Now, of course, then other people will say, “Yes, but students bring in 44 billion.” But what I’m saying is that it’s not simple, 8.7 billion versus 44 billion. Also, they talk about doctors coming into the NHS. That’s fine, and indeed, immigrant doctors do contribute to the NHS. But it’s not quite that simple because, of course, when you’ve got an increase in the population of 606,000 net, you’ve got to provide more doctors anyway. Doctors you do, I mean, the net is a plus in terms of the additional doctors available, but it’s not a straightforward calculation. Plus, remember, we’re paying the money out not only to provide asylum seekers with funding, but also all of the infrastructure and so on, all of the facilities that are in place to simply process all of these people coming in. Most of that does sit in the asylum area, but there are not simply black and white.
No, David, it does seem like we’re on a treadmill that we constantly have to be keeping up with, demanding our public infrastructure by then bringing more people in from abroad, and so on and so forth. We’re not concentrating on how to make our own country sustainable for the long term. If you were looking at these statistics that we’ve seen from the past year, where would you say we could start cutting the numbers? Because, of course, people look at things and they say, “Oh, worker visas, well, we need them for these shortages. Students are good for the economy. We want them to prop up our universities. Hong Kong as well, you know, we need to protect them, and they’re good for the economy. Ukrainians, well, of course, we can’t say no to the Ukrainians.”

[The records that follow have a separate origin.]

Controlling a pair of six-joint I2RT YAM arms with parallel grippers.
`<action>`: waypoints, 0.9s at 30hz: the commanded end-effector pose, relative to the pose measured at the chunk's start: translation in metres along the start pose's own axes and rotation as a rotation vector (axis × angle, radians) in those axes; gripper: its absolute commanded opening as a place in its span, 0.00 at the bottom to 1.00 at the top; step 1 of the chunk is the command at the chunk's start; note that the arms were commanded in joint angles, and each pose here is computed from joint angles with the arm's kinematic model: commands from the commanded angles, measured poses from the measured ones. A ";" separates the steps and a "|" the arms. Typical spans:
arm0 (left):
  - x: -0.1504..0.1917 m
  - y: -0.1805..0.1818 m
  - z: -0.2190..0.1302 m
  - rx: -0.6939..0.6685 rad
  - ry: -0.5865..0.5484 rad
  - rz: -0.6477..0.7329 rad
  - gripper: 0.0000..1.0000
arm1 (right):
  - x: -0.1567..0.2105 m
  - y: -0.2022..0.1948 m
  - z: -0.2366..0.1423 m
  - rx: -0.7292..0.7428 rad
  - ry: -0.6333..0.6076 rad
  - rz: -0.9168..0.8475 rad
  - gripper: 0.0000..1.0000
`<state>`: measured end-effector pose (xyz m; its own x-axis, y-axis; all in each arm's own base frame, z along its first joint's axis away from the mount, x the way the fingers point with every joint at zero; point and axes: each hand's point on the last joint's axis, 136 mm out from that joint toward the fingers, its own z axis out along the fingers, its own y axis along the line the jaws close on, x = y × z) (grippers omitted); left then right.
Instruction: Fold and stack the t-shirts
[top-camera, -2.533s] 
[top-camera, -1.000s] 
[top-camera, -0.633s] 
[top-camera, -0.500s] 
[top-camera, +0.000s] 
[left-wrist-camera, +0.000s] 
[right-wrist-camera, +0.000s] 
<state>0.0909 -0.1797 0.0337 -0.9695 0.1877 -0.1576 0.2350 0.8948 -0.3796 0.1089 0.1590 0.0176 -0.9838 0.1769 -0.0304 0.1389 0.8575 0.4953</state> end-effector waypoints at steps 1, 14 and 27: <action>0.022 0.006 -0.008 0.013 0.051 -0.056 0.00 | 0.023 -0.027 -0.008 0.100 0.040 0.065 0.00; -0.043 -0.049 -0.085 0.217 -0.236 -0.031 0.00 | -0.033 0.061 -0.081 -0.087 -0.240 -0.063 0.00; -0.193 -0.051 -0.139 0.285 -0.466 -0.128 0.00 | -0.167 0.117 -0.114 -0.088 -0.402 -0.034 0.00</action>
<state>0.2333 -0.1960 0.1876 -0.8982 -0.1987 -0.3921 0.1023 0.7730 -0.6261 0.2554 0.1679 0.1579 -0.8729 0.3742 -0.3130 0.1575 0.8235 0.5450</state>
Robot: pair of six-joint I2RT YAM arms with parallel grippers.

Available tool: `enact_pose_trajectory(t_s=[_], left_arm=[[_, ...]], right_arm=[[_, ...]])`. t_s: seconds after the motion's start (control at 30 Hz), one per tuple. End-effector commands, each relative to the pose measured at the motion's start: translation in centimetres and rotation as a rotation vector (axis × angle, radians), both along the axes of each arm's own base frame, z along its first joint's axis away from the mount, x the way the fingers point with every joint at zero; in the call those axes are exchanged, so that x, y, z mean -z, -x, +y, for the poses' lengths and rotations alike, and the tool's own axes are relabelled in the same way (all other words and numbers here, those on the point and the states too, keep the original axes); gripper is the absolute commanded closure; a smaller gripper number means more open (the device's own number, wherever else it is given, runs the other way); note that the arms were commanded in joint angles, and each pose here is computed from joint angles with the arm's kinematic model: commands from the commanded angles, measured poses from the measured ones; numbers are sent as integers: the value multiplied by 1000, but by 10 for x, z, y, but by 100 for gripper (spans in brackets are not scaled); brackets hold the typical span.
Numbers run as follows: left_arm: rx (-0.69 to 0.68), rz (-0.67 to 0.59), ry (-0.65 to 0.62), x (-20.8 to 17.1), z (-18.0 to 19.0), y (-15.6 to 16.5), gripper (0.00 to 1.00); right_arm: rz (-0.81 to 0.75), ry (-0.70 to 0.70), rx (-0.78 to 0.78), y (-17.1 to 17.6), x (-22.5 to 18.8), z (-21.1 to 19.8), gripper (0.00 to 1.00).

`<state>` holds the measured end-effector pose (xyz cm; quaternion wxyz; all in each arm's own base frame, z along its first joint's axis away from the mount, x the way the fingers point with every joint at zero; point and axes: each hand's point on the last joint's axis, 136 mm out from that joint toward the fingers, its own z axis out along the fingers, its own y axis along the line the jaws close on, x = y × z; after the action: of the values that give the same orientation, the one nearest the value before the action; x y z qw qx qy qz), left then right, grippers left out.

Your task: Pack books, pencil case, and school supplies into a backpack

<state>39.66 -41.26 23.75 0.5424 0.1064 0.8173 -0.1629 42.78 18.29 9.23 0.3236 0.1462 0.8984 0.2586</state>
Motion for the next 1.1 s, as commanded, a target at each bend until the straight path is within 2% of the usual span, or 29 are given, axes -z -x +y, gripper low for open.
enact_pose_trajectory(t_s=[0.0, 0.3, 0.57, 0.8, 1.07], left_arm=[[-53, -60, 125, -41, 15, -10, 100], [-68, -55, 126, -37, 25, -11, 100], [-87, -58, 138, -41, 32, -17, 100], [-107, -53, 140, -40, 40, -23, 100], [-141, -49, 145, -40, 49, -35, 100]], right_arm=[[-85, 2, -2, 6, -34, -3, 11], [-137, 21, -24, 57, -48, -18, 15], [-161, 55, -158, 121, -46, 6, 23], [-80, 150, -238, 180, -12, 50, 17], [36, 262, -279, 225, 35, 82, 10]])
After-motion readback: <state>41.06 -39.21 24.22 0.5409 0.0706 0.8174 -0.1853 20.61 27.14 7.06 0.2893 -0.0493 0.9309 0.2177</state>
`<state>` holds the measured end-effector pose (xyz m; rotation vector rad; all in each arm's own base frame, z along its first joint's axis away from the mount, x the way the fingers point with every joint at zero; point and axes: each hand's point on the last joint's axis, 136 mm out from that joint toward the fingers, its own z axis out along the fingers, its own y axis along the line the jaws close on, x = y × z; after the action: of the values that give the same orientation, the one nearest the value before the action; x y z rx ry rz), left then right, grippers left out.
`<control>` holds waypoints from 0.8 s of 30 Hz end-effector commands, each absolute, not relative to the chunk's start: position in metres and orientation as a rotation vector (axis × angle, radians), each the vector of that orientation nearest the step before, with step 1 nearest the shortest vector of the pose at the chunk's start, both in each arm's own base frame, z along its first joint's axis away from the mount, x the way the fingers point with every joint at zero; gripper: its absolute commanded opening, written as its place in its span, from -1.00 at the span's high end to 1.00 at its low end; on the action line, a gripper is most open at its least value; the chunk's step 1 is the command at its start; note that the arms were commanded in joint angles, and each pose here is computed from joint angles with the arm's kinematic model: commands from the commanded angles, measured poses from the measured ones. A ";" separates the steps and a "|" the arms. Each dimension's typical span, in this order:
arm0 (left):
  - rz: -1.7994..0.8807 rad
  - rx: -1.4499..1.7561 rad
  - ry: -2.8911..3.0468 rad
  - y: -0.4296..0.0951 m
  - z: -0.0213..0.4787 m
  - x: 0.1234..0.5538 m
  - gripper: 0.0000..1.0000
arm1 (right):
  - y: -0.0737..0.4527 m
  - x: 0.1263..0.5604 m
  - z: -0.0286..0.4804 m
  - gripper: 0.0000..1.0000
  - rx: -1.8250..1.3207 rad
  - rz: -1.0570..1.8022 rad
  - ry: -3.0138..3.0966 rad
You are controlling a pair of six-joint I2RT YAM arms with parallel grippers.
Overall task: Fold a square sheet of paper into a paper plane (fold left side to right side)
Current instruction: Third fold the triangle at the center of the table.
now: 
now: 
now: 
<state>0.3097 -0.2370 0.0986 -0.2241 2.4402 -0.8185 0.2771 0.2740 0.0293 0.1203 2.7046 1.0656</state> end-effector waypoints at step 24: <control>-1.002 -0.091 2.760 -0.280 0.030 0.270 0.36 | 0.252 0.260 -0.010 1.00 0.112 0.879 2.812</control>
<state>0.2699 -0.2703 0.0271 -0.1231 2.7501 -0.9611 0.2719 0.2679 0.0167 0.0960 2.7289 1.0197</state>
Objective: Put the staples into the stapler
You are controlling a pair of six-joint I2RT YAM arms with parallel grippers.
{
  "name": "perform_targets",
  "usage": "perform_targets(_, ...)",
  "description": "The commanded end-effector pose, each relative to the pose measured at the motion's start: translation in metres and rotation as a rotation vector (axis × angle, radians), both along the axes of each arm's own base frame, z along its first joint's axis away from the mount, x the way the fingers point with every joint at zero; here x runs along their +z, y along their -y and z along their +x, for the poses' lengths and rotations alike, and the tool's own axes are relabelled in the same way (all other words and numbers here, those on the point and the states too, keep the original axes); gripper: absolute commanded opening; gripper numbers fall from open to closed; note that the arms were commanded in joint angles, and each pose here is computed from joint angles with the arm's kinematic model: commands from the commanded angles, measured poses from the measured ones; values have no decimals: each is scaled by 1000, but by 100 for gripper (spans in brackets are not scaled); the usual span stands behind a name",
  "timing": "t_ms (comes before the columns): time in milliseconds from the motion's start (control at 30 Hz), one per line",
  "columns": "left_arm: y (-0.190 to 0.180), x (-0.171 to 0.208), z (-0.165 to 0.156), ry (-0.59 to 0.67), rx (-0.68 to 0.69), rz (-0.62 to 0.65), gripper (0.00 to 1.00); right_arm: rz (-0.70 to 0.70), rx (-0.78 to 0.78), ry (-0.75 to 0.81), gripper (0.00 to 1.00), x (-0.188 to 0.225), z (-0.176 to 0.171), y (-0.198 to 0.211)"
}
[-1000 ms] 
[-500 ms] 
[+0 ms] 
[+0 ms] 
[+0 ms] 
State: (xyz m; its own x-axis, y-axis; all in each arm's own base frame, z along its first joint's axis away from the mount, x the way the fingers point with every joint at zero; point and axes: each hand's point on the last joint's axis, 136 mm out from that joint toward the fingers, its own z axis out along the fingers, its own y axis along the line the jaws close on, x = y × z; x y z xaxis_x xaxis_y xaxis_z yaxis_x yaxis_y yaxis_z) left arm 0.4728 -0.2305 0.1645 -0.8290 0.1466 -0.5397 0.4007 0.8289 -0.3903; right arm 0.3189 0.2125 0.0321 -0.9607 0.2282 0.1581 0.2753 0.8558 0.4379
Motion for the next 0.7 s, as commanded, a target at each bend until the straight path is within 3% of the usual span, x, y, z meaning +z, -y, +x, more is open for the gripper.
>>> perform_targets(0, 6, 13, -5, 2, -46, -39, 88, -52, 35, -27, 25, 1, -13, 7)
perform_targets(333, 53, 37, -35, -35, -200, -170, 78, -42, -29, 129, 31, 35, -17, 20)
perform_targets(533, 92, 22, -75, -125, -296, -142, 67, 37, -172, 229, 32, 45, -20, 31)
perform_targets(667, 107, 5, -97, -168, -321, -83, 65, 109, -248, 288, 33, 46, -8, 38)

So where do you actually, in practice, start cutting the numbers?
I think what would make sense, and something that the government, I don’t think any government has effectively done, is target the largest number of people breaking the immigration rules, and those are overstayers. Those are the people that come on student visas and overstay, not their families that come while they’re legal, but people that come and overstay, whether it’s tourists or whether it’s student visas or work visas. That’s the biggest number.
Presumably, if we had effective border controls on entry and exit, it’s fairly easy to see who’s coming in, who’s going out, and who’s here illegally, and then find them and deport them in an appropriate manner in accordance with human rights law. But that’s something that, you know, I trained in immigration law a long, long time ago. It was a problem then. It’s still a problem now, and it’s not being addressed. Now, of course, that’s not a policy, and, like I said, weaponizing immigration and xenophobia, that doesn’t help the Tory party as much as people coming across boats does and stop the boats campaigns and rattling sabers. But that’s, you go to the biggest number, address that first, and then move down, and that’s something that isn’t still being effectively done.